» **WORK ITEM**:
Provide the number of lines below containing the word "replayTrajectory", without any other words.

(Beginning of PROVIDED RECORDS)

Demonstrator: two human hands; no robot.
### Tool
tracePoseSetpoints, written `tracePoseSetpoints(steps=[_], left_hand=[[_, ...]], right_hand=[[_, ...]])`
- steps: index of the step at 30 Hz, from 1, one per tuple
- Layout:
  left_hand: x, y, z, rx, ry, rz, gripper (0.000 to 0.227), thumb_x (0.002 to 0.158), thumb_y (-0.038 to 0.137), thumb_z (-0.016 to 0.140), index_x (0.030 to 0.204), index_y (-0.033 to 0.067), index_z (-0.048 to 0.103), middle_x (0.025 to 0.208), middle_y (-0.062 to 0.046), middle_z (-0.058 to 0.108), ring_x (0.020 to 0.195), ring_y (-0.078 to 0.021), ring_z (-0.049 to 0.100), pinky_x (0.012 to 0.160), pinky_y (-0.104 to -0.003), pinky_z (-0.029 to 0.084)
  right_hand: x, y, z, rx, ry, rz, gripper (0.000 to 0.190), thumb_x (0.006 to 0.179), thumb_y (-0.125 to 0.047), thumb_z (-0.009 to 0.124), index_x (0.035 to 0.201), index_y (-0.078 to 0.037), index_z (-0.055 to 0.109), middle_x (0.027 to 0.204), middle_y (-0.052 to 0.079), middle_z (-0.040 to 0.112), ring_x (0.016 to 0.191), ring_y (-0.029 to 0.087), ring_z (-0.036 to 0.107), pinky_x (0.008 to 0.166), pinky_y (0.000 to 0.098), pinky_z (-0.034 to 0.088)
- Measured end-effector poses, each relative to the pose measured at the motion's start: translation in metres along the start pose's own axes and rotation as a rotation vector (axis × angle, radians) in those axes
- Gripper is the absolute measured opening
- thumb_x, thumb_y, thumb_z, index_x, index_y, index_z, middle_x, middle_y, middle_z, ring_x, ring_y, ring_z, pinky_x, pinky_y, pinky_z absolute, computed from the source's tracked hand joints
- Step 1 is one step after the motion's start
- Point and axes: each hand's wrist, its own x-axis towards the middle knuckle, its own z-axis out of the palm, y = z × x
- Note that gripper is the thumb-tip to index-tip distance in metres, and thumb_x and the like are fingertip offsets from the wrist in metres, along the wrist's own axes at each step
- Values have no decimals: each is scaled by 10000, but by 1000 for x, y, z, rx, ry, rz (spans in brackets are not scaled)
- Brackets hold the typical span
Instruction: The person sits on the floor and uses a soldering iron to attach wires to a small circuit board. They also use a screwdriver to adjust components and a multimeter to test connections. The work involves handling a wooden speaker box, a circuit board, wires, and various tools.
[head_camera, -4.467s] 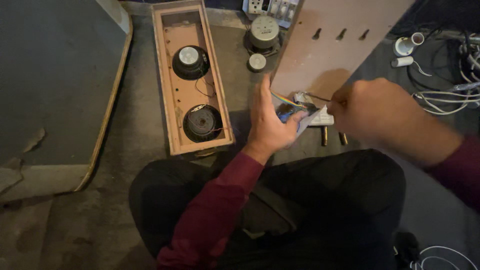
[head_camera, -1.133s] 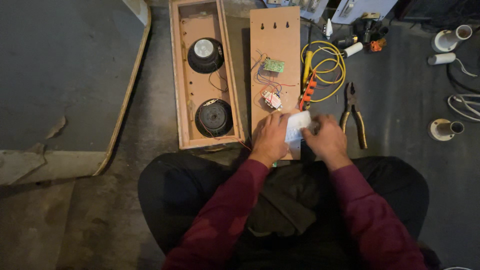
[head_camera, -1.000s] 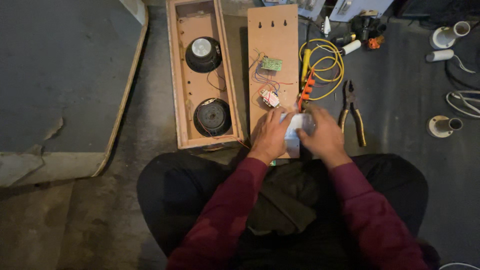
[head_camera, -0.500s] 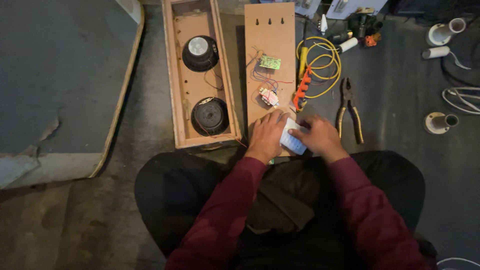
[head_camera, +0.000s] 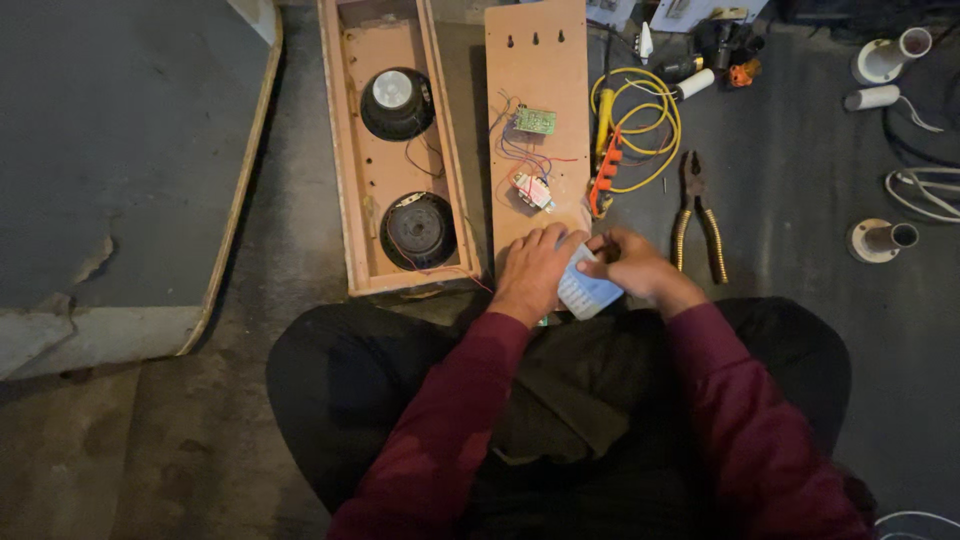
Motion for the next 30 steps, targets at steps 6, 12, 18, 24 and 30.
tracePoseSetpoints(steps=[6,12,18,24,30], left_hand=[[5,2,0,74,53,-23,1008,587,39,840,1499,169,434,1266,-88,555,1201,-315,549,966,-461,441],[3,0,14,71,164,-251,905,723,-9,752,1540,118,383,1237,-133,596,1181,-347,576,1005,-454,458],[-3,14,26,-287,410,-506,813,673,51,751,1422,20,436,1318,-226,572,1248,-416,544,1009,-446,456],[-6,23,8,-335,401,-480,625,822,183,724,1396,62,506,1270,-209,627,1247,-410,568,1072,-477,433],[-2,23,-12,-938,326,-416,794,797,205,796,1457,37,387,1365,-210,460,1234,-378,578,834,-450,635]], right_hand=[[7,10,3,214,8,149,555,786,-259,842,1232,-33,600,977,80,705,774,177,605,654,335,475],[11,15,6,266,23,203,464,814,-260,795,1213,-55,679,931,33,722,711,129,574,601,264,442],[-3,5,3,346,88,232,370,849,-297,802,1106,-48,708,814,-17,666,641,79,522,544,242,376],[-26,-25,-3,543,74,186,288,934,-324,767,1061,-76,693,763,14,620,521,99,415,437,238,290],[-40,-43,3,535,-152,34,328,950,-283,597,1186,-84,707,879,-40,718,686,18,585,470,211,373]])
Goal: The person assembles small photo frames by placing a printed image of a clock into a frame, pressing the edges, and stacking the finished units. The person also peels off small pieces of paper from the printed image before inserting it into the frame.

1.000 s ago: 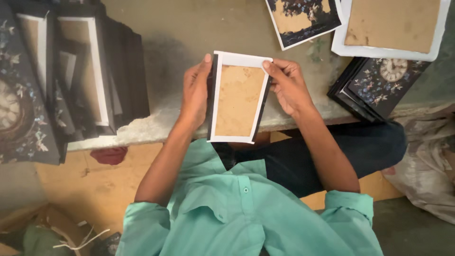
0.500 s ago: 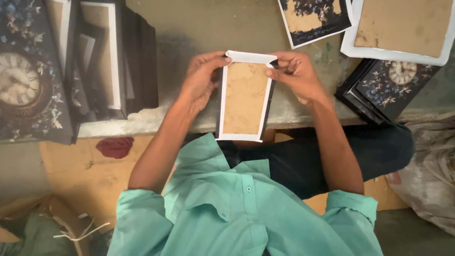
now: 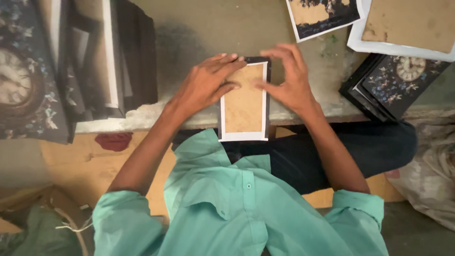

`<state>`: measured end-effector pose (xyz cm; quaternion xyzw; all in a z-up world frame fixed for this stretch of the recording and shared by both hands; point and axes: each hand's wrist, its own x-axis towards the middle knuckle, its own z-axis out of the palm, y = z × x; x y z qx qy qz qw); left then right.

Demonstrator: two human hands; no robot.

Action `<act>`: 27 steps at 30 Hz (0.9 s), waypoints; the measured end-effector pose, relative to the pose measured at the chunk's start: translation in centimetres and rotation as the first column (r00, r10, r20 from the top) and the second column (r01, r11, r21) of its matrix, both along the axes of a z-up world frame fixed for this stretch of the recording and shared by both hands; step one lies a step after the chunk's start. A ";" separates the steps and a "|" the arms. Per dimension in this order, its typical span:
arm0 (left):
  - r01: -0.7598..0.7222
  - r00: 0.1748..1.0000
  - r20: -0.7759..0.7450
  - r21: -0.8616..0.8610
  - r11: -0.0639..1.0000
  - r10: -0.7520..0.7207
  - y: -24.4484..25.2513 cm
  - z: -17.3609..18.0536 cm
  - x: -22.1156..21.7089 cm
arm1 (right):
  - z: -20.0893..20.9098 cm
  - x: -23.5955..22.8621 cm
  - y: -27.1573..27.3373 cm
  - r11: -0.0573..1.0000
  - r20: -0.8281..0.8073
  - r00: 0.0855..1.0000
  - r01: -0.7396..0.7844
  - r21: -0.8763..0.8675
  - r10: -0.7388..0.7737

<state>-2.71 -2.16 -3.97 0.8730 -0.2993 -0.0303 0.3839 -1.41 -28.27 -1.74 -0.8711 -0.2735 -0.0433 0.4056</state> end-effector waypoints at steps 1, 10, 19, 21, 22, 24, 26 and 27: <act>-0.008 1.000 0.013 0.006 1.000 0.008 -0.2 -0.1 -0.1 | 0.3 0.2 0.0 0.996 0.028 0.997 -0.079 0.033 0.078; -0.252 0.804 -0.595 -0.320 0.913 0.014 0.5 0.2 3.0 | 1.0 -0.9 0.9 0.956 -0.191 0.960 -0.238 -0.174 0.204; -0.373 0.845 0.439 0.073 0.925 0.306 -6.0 -2.7 8.8 | -0.9 -2.9 0.5 0.995 -0.077 0.993 -0.095 -0.041 0.092; -0.156 0.897 0.435 0.149 0.976 0.077 -6.7 -2.2 7.6 | -1.0 -3.4 0.6 0.990 -0.028 1.000 -0.002 -0.138 -0.002; -0.108 0.905 0.424 0.152 0.982 0.033 -6.7 -1.6 7.0 | -1.1 -3.4 0.7 0.982 -0.003 0.999 0.051 -0.180 -0.053; -0.054 0.916 0.400 0.156 0.986 -0.013 -6.9 0.0 6.6 | -1.2 -3.9 0.4 0.979 0.049 0.992 0.122 -0.163 -0.116; -0.060 0.920 0.391 0.169 0.984 -0.011 -7.2 2.2 7.7 | -1.5 -3.2 0.0 0.972 0.109 0.982 0.170 -0.160 -0.153; -0.151 0.982 0.142 0.173 0.973 0.127 -7.5 3.0 8.4 | -1.8 -3.2 -0.1 0.968 0.127 0.978 0.188 -0.167 -0.168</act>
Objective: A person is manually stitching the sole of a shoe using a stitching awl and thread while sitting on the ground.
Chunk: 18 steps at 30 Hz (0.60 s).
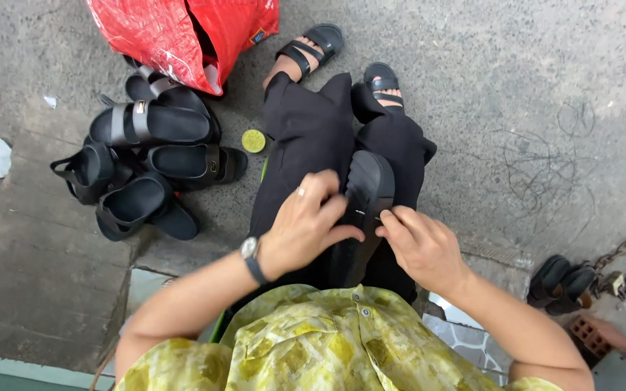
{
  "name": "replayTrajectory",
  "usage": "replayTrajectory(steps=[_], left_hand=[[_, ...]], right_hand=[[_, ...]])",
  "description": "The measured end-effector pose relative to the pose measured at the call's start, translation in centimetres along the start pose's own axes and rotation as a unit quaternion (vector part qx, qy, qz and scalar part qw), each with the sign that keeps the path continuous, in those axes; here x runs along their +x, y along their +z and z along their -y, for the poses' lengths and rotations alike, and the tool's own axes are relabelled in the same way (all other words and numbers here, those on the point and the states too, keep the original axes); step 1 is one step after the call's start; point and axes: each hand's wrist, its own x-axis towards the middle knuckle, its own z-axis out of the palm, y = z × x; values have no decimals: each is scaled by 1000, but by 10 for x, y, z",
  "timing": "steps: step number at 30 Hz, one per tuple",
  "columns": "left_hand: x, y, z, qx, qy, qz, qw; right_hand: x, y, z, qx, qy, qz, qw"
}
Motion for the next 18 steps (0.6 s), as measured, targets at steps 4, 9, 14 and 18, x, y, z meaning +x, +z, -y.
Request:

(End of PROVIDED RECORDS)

» **COMPLETED TASK**:
2